The same research group also observed that Cartalax peptide appeared to reduce the expression of TERT — the key enzymatic subunit involved in telomere length maintenance — in laboratory models. Researchers proposed that if older cells elevate TERT as a stress response, a decrease in TERT under Cartalax peptide exposure might suggest a possible transition toward a more stable gene expression pattern — though this interpretation remains speculative and requires further study.
Finally, multiple investigators have noted that Cartalax peptide may elevate NFκB transcript levels in laboratory models — a transcription factor commonly considered a pivotal regulator of inflammation and stress responses. The precise consequences of this potential NFκB upregulation remain uncertain, with researchers proposing that it may represent only one aspect of a broader cellular network encompassing senescence, inflammatory pathways, and metabolic adaptation in aging laboratory models. As with many of the findings discussed throughout this article, the NFκB observation underscores the complex and multi-layered nature of Cartalax peptide’s proposed interactions — and the considerable research still needed to understand them fully.
References
- Khavinson VKh, et al. Peptides regulate the expression of signaling molecules in kidney cell cultures during in vitro aging. Bull Exp Biol Med. 2014;157(2):261–4.

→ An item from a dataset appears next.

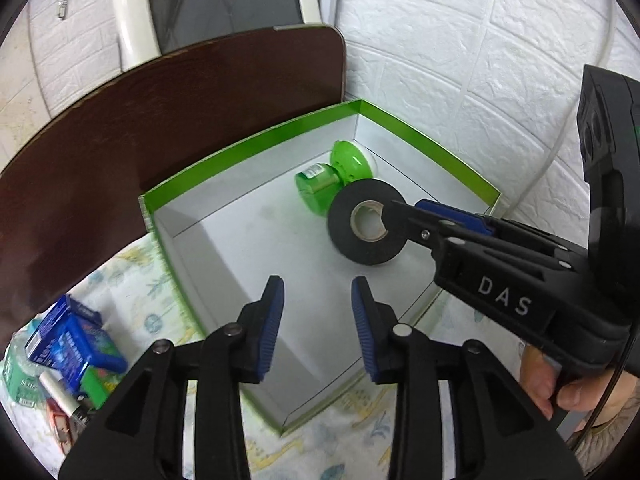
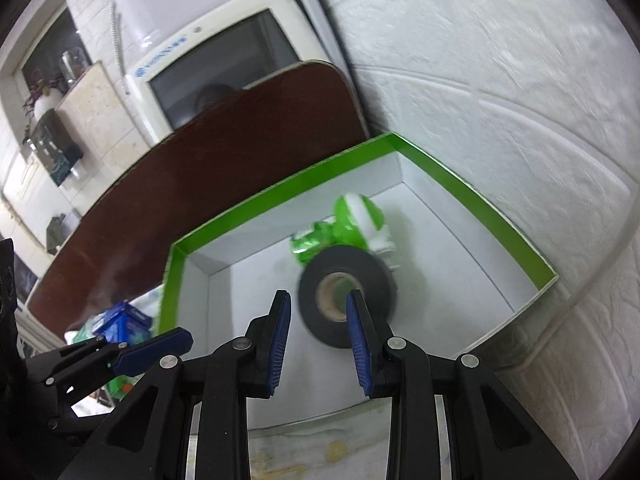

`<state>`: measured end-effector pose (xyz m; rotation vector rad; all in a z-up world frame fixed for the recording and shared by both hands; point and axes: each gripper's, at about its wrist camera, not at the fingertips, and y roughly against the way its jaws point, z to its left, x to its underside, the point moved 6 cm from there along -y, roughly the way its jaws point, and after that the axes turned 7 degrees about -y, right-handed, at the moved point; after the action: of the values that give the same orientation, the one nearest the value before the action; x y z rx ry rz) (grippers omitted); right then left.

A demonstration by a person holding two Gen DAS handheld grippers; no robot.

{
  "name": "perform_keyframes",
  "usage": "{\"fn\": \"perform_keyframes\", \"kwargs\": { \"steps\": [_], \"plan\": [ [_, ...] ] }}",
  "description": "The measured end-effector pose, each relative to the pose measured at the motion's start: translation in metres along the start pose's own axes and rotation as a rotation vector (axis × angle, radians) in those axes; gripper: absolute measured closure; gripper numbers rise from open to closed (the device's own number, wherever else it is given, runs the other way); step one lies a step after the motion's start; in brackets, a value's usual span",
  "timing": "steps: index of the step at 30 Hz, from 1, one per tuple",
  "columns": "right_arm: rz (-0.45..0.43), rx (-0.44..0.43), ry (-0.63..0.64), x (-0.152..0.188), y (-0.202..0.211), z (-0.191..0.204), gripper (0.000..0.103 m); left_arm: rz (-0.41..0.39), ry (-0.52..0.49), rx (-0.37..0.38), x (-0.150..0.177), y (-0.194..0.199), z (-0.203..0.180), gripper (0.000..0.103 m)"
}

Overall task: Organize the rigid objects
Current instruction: 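Open the right gripper to drop the tape roll in the box, then grasp the blue-capped black marker with the left gripper while the right grasps the white-capped marker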

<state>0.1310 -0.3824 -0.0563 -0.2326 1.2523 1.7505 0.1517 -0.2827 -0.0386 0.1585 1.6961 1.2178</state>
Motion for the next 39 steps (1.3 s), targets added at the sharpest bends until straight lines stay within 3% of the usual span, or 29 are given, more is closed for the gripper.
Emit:
{"fn": "perform_keyframes", "kwargs": {
  "steps": [9, 14, 22, 30, 39],
  "plan": [
    [0.018, -0.107, 0.113, 0.022, 0.021, 0.061, 0.072, -0.076, 0.121, -0.111, 0.035, 0.063, 0.054, 0.066],
    [0.049, -0.163, 0.207, 0.049, 0.029, 0.103, 0.072, -0.086, 0.239, -0.228, 0.082, 0.100, 0.099, 0.064],
    [0.163, -0.289, 0.344, 0.107, 0.025, 0.176, 0.072, -0.024, 0.455, -0.330, 0.176, 0.144, 0.148, 0.064],
    [0.270, -0.321, 0.457, 0.166, 0.020, 0.229, 0.072, 0.055, 0.639, -0.320, 0.258, 0.161, 0.162, 0.064],
    [0.333, -0.305, 0.538, 0.209, 0.014, 0.251, 0.072, 0.132, 0.744, -0.210, 0.296, 0.138, 0.165, 0.066]
  ]
}}
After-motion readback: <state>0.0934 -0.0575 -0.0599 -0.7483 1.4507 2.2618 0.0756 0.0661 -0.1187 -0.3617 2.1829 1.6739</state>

- Lin’kova NS, et al. Peptide Regulation of Skin Fibroblast Functions during Their Aging In Vitro. Bull Exp Biol Med. 2016;161(1):175–8.
- Chalisova NI, et al. Peptide Regulation of Cells Renewal Processes in Kidney Tissue Cultures from Young and Old Animals. Bull Exp Biol Med. 2015;159(1):124–7.
- Khavinson VKh, et al. Tripeptides slow down the aging process in renal cell culture. Adv Gerontol. 2014;27(4):651–6.
- Linkova N, et al. Peptide Regulation of Chondrogenic Stem Cell Differentiation. Int J Mol Sci. 2023;24(9):8415.
- Ashapkin V, et al. Gene expression in human mesenchymal stem cell aging cultures: modulation by short peptides. Mol Biol Rep. 2020;47(6):4323–4329.
Disclaimer: The information provided is intended solely for educational and scientific discussion. The compounds described are strictly intended for laboratory research and in-vitro studies only. They are not approved for human or animal consumption, medical use, or diagnostic purposes. Handling is prohibited unless performed by licensed researchers and qualified professionals in controlled laboratory environments.